What to produce: The reply is to contain the full listing, repeated exactly, with pictures left out.

Input data:
_ _ _ _ _

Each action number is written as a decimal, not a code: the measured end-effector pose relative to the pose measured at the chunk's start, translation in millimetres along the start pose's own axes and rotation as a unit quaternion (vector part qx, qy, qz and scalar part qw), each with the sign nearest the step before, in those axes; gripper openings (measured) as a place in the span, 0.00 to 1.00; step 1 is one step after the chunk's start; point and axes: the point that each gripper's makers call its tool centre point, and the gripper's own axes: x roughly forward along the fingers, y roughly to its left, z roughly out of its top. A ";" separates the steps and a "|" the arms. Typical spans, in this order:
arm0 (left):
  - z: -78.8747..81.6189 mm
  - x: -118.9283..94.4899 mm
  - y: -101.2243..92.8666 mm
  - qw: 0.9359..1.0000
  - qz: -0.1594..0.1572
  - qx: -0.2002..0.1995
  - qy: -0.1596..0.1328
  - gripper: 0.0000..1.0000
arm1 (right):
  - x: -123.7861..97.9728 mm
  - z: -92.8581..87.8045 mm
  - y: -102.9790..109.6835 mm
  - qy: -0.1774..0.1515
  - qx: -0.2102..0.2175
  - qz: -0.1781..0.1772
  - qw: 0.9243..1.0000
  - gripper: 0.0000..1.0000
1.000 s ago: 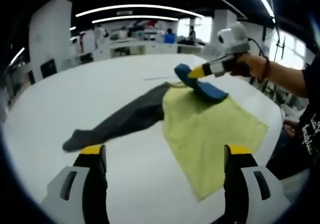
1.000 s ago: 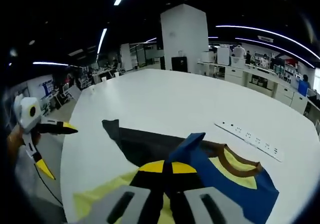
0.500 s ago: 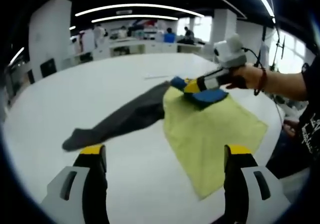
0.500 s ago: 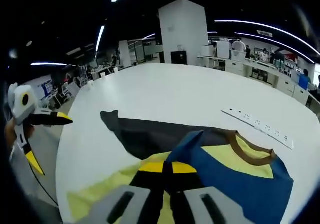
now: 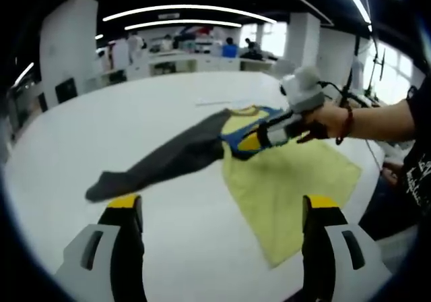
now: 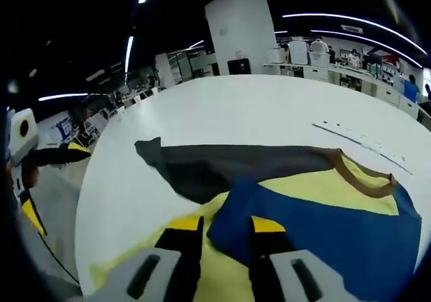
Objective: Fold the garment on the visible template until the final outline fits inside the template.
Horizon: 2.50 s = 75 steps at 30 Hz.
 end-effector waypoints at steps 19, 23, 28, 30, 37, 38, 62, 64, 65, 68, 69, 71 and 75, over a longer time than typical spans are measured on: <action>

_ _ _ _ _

Solution below:
Each action number is written as a decimal, not a code: the measured end-effector pose relative to the pose measured at the chunk's start, translation in millimetres along the start pose's own axes and rotation as a unit quaternion (vector part qx, qy, qz and scalar part qw), each with the sign nearest the step before, in those axes; gripper openings (measured) as a place in the span, 0.00 to 1.00; step 1 is one step after the chunk's start; point and axes: the point that each gripper's makers call its tool centre point, and the gripper's own axes: x roughly forward along the fingers, y roughly to its left, z roughly out of its top. A ";" separates the steps and a "|" the arms. Typical spans, in this order:
arm0 (left):
  - z: -78.8747..81.6189 mm
  - x: -118.9283..94.4899 mm
  - y: -101.2243..92.8666 mm
  - qw: 0.9359..1.0000
  - qz: -0.1594..0.1572
  - qx: -0.2002..0.1995
  - qy: -0.1596..0.1328
  - gripper: 0.0000..1.0000
arm1 (right):
  - x: -123.7861..97.9728 mm
  - z: -92.8581..87.8045 mm
  - y: -102.9790..109.6835 mm
  - qy: -0.1774..0.1515
  - qx: -0.2102..0.2175
  - qz: -0.1781..0.1772
  - qw: 0.9243..1.0000
  - gripper: 0.0000..1.0000
1.000 s ago: 
1.000 s ago: 
0.500 s ago: 
0.500 s ago: 
now: 
now: 
Objective: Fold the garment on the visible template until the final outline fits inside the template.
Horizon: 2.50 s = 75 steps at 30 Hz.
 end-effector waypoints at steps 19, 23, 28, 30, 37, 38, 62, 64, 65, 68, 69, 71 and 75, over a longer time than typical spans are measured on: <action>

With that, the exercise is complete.